What this task involves
Find the line that contains "(474, 165): 1.70". Restate it and each following line exactly, through the end of the records.

---

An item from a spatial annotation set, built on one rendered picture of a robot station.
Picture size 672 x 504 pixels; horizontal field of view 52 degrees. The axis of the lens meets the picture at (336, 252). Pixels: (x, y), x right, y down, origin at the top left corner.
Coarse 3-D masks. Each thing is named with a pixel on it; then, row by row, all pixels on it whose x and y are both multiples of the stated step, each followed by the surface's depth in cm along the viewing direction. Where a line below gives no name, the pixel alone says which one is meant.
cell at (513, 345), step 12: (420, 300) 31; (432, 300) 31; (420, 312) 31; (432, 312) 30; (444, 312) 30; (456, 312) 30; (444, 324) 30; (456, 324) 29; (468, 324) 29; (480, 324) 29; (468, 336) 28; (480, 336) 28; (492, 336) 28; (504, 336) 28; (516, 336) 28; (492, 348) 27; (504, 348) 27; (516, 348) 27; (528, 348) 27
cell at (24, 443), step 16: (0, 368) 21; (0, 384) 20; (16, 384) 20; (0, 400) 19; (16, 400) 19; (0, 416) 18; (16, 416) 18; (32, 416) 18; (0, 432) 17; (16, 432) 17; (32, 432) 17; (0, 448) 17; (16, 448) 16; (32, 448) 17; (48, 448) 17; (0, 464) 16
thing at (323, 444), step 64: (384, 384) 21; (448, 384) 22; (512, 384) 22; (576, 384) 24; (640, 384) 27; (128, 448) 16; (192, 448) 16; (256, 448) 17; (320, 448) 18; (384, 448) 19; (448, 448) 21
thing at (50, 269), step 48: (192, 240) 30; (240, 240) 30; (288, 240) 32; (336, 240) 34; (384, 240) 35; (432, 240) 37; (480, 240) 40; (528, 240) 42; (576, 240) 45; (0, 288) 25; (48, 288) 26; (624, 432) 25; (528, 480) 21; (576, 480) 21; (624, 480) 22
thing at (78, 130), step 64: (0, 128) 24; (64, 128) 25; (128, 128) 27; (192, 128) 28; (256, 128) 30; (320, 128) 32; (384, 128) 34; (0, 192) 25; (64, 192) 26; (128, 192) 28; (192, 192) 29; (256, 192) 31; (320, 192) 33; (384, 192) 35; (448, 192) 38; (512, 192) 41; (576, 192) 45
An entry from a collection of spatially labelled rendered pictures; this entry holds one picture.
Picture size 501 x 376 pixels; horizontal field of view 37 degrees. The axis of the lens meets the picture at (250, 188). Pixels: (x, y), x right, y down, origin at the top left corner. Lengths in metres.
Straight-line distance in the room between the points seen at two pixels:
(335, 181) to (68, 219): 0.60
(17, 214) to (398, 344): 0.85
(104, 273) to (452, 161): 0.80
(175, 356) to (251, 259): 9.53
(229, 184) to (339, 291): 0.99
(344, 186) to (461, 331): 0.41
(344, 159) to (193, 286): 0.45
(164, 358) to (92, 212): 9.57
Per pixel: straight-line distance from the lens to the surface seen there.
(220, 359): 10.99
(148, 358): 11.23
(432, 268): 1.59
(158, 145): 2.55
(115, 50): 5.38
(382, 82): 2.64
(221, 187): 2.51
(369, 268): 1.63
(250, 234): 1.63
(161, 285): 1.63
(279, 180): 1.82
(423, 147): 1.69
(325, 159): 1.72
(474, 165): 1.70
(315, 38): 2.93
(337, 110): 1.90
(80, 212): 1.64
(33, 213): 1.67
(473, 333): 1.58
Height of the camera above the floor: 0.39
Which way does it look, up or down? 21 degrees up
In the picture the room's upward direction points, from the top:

---

Output
(474, 165): 1.70
(315, 38): 2.93
(337, 110): 1.90
(80, 212): 1.64
(33, 213): 1.67
(473, 333): 1.58
Height of the camera above the floor: 0.39
Which way does it look, up or down? 21 degrees up
In the picture the room's upward direction points, from the top:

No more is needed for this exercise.